**EXERCISE AIM**:
A word-for-word copy of the following listing is needed. Leave out its images.
*** DATA SECTION ***
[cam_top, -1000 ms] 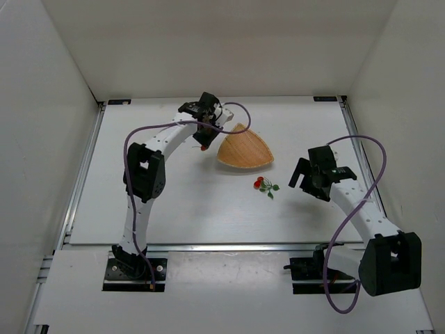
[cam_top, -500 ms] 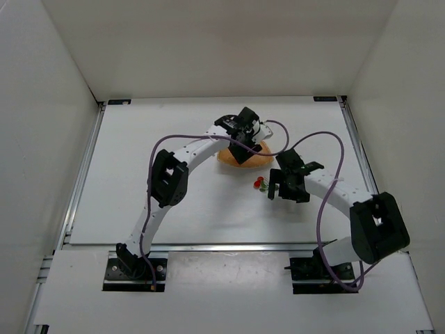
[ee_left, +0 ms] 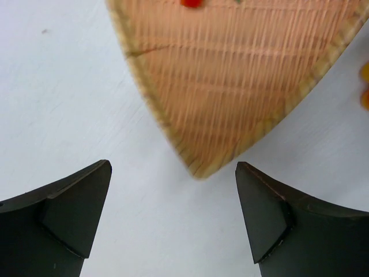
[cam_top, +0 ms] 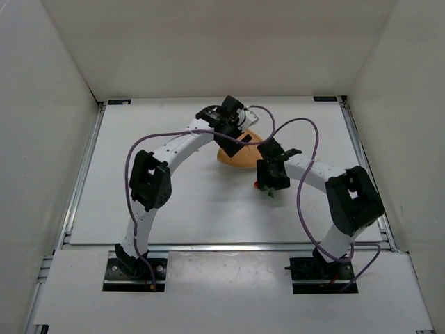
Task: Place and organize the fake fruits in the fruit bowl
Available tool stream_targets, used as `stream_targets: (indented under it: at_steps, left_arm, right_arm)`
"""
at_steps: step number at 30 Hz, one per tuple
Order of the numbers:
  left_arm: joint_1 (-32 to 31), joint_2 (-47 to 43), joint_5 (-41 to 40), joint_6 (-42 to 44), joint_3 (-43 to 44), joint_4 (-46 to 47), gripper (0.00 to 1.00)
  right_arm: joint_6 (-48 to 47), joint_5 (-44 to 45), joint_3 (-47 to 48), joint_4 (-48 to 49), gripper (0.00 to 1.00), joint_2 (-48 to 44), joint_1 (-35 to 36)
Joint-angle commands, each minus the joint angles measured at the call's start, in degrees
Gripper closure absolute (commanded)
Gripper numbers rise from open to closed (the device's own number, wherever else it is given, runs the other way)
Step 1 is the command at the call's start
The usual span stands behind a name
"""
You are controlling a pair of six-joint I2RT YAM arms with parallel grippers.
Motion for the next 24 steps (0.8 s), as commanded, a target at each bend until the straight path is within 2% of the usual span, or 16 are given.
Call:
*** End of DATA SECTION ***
**WRITTEN SOLUTION**:
[cam_top, -1000 ms] 
[cam_top, -500 ms] 
[ee_left, +0 ms] 
[cam_top, +0 ms] 
Task: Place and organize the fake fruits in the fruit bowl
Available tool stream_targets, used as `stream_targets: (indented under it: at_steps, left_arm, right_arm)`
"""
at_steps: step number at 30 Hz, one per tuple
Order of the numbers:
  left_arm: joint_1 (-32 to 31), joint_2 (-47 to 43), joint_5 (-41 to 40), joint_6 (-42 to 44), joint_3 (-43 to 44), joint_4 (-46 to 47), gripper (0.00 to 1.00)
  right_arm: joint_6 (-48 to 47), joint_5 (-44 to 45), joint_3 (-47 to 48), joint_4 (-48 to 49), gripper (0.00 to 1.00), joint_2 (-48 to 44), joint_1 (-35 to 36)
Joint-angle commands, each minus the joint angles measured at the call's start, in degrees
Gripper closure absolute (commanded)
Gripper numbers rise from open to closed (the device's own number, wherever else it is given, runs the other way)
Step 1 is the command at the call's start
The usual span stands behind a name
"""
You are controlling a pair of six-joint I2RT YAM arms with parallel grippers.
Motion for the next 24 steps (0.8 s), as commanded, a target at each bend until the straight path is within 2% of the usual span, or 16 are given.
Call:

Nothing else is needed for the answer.